What the task requires ::
Scan the records for the string "blue" and copy every line that holds it.

Provided information ::
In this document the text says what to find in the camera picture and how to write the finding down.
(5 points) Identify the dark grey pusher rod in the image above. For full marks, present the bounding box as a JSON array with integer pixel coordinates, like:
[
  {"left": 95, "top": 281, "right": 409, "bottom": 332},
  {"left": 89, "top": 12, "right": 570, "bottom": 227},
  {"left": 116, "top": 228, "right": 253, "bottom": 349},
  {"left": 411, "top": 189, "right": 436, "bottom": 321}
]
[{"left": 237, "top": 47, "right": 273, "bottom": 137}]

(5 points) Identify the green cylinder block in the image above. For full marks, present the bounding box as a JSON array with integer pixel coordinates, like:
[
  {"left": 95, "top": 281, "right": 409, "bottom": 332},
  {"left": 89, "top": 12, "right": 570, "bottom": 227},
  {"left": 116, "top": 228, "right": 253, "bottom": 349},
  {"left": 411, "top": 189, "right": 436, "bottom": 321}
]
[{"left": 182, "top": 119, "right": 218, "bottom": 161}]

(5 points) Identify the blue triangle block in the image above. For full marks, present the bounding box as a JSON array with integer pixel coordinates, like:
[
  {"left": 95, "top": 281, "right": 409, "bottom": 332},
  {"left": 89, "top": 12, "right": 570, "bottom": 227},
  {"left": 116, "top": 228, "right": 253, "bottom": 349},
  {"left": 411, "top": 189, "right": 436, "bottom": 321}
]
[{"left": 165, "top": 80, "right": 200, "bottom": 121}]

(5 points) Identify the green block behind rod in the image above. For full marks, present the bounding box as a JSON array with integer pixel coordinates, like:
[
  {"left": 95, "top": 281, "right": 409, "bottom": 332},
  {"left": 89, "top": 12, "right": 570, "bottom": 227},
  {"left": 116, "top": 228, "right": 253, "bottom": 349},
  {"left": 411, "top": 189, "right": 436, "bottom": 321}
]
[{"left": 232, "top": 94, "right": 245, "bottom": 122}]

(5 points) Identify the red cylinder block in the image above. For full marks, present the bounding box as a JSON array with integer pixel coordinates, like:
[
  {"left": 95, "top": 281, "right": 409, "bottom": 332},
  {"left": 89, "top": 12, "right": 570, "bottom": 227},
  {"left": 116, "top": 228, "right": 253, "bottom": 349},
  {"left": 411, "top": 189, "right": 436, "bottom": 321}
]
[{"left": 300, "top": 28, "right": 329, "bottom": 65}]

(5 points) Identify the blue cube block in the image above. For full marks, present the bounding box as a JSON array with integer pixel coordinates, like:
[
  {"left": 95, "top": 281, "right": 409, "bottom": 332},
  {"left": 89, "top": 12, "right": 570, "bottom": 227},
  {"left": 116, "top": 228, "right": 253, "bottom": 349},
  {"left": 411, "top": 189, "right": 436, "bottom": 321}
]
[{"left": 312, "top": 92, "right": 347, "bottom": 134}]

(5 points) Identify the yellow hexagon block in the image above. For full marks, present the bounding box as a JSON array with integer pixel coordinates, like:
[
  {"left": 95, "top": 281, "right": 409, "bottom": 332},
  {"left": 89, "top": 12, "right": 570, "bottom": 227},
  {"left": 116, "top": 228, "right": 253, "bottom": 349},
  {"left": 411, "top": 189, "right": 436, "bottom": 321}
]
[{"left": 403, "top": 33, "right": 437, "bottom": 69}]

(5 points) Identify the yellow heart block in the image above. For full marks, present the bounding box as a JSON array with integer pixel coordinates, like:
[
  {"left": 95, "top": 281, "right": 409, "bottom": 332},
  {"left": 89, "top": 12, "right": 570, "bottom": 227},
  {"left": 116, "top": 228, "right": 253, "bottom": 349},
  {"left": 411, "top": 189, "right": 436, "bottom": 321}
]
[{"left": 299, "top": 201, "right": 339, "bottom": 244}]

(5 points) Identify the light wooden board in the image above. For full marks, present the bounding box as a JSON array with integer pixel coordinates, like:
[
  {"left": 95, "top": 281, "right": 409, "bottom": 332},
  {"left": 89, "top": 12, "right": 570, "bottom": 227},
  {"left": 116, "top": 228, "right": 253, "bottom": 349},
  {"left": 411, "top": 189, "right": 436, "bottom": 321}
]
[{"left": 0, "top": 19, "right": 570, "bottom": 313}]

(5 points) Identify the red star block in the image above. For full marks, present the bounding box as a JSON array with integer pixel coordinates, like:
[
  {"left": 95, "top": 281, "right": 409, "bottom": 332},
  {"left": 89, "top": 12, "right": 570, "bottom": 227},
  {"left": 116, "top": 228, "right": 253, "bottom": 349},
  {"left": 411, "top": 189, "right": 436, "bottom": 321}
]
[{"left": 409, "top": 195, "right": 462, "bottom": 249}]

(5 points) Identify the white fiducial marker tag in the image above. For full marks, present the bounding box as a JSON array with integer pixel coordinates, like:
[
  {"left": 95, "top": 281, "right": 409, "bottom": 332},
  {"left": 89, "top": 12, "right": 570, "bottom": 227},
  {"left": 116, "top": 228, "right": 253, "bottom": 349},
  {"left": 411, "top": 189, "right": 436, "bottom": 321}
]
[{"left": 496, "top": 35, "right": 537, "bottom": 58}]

Solution for this problem ::
(5 points) Identify the blue triangle block in the image above. For full marks, present the bounding box as a JSON array with integer pixel coordinates, like:
(5 points) Identify the blue cube block in the image above. For full marks, present the bounding box as a JSON array with integer pixel coordinates, like:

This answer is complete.